• [DESCRIPTION OF THE TASK] Keep the pictures out of the copy and print all the entries below exactly.

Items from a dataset
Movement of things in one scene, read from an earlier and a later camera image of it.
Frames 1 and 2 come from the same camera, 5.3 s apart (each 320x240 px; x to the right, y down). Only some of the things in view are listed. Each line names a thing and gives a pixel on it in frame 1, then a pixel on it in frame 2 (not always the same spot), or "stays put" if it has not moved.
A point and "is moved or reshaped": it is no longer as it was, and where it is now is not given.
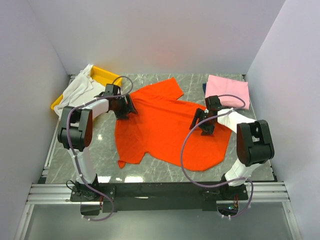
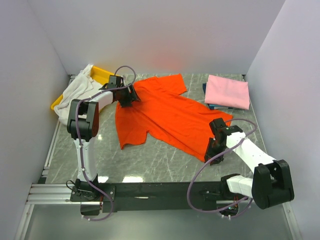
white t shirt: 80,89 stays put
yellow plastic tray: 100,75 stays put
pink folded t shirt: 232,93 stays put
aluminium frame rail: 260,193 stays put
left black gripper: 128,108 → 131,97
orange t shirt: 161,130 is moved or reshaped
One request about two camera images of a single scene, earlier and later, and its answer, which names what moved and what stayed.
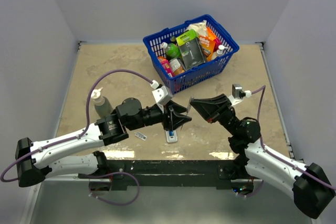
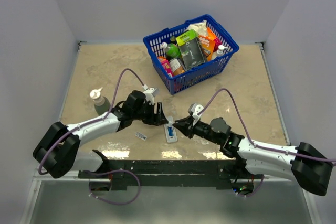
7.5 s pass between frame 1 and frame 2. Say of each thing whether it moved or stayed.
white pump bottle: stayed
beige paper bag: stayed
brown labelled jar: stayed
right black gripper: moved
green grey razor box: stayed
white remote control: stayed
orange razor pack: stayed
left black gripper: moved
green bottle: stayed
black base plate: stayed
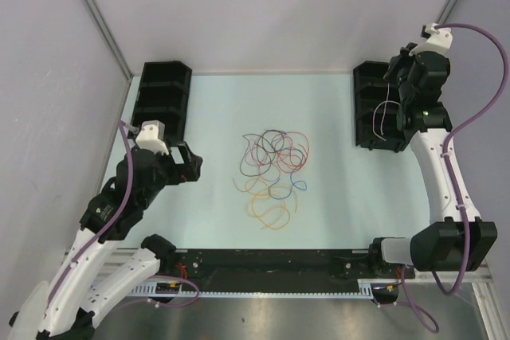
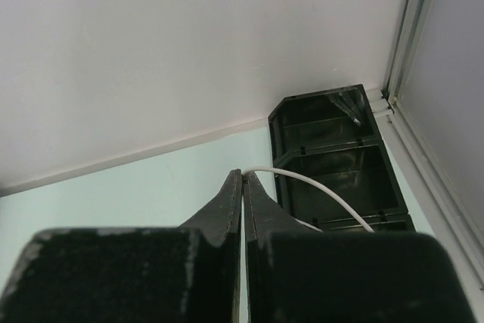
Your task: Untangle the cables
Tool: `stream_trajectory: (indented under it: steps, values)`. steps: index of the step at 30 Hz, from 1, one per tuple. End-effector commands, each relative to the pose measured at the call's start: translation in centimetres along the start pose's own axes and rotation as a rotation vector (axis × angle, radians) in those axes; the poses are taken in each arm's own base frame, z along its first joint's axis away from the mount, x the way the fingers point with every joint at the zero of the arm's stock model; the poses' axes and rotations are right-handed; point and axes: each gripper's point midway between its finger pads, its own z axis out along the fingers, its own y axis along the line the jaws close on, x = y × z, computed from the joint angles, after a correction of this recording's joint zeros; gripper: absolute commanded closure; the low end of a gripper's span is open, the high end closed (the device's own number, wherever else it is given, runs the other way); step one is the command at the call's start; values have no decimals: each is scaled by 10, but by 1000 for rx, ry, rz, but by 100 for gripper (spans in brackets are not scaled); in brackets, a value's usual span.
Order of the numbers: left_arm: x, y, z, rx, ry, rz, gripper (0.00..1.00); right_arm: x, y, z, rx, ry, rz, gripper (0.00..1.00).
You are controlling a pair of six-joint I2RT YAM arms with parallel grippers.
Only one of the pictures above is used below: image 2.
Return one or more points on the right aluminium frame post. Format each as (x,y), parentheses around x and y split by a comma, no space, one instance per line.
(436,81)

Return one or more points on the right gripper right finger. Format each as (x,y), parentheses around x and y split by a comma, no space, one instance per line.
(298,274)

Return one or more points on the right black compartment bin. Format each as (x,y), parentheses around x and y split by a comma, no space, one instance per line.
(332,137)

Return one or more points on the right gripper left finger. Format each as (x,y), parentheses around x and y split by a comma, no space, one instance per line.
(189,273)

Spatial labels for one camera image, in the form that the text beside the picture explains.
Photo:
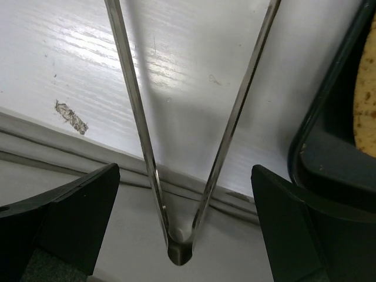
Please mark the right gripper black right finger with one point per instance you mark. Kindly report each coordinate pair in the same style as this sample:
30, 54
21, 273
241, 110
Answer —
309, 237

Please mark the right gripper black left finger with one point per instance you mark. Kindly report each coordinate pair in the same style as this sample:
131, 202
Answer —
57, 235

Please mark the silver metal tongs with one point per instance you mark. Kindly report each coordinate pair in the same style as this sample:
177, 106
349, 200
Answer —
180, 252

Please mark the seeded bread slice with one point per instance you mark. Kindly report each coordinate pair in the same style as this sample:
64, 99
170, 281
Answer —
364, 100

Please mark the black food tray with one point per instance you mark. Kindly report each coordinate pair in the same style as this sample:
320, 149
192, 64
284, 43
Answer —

• [ANSWER TO THIS PROBLEM]
Movement of things in one scene, read from an earlier and a later camera image of it.
Frames 1 and 2 come from the same camera, 5.3 s apart (each 320x240 px; x to the right, y down). Only some of the things in view are listed. Each line names a thing and gives a pixel on it in frame 1, then a pixel on it in frame 2 (not always the same spot), or "stays put" if it has not moved.
A point and "is moved or reshaped": it is no longer as it was, and where it is now is not given.
white t shirt: 80,89 stays put
yellow plastic tray: 100,75 stays put
pink folded t shirt: 232,93 stays put
aluminium frame rail: 260,193 stays put
left black gripper: 128,108 → 131,97
orange t shirt: 161,130 is moved or reshaped
One request about two camera images of a single scene, earlier and later, and its answer, which names what moved and what stayed.
7.5 s pass between frame 1 and frame 2. Say of each thing whether it moved or stayed.
white pump bottle: stayed
beige paper bag: stayed
brown labelled jar: stayed
right black gripper: moved
green grey razor box: stayed
white remote control: stayed
orange razor pack: stayed
left black gripper: moved
green bottle: stayed
black base plate: stayed
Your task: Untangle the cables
Tool: `stream_trajectory: (indented under it: steps, values)`. steps: index of the step at 30 Hz, from 1, one per tuple. End-effector commands, each relative to the pose measured at the call's start: translation in centimetres along the start pose's own axes and rotation as a rotation vector (axis × angle, radians) in those axes; the poses are taken in each arm's own base frame, z along its first joint's axis away from the mount, x the way the fingers point with every joint at the zero of the arm's stock model; the poses' axes and rotations are right-handed; point and axes: each gripper's point midway between its finger pads, its own z axis out along the fingers, its own y axis along the line the jaws close on, x = y × z, computed from the joint angles, after a correction of this recording's joint zeros; gripper: absolute commanded closure; the low end of a gripper's span is open, the high end closed (the device's own number, wherever else it is given, runs the other way); step one is the command at the call's start; values have no decimals: each is scaled by 10, but by 1000 for rx, ry, rz, but by 100 for gripper (spans in brackets are not scaled); in brackets, a value's usual span.
Order of the numbers: left_arm: x, y, z, rx, ry, rz, gripper (0.00..1.00); right_arm: x, y, z, rx, ry, rz, gripper (0.00..1.00).
You are controlling a pair of six-joint I2RT YAM arms with parallel grippers.
Only one of the pictures above is used below: image 2.
Return one or more points on the right aluminium frame post. Format each as (x,y), parentheses around x and y split by a comma, no space, one instance per line.
(436,81)

Return one or more points on the right gripper right finger. Format each as (x,y), parentheses around x and y split by a comma, no space, one instance per line.
(298,274)

Return one or more points on the right black compartment bin. Format each as (x,y), parentheses around x and y split by a comma, no space, one instance per line.
(332,137)

Return one or more points on the right gripper left finger. Format each as (x,y), parentheses around x and y split by a comma, no space, one instance per line.
(189,273)

Spatial labels for one camera image, in the form that the text beside the picture explains.
Photo:
Please mark the right gripper black right finger with one point per instance you mark. Kindly report each coordinate pair in the same style as this sample:
30, 54
21, 273
241, 110
Answer —
309, 237

Please mark the right gripper black left finger with one point per instance you mark. Kindly report each coordinate pair in the same style as this sample:
131, 202
Answer —
57, 235

Please mark the silver metal tongs with one point per instance you mark. Kindly report each coordinate pair in the same style as this sample:
177, 106
349, 200
Answer —
180, 252

Please mark the seeded bread slice with one point per instance you mark. Kindly report each coordinate pair in the same style as this sample:
64, 99
170, 281
Answer —
364, 100

Please mark the black food tray with one point per instance you mark. Kindly report each coordinate pair in the same style as this sample:
320, 149
192, 64
284, 43
Answer —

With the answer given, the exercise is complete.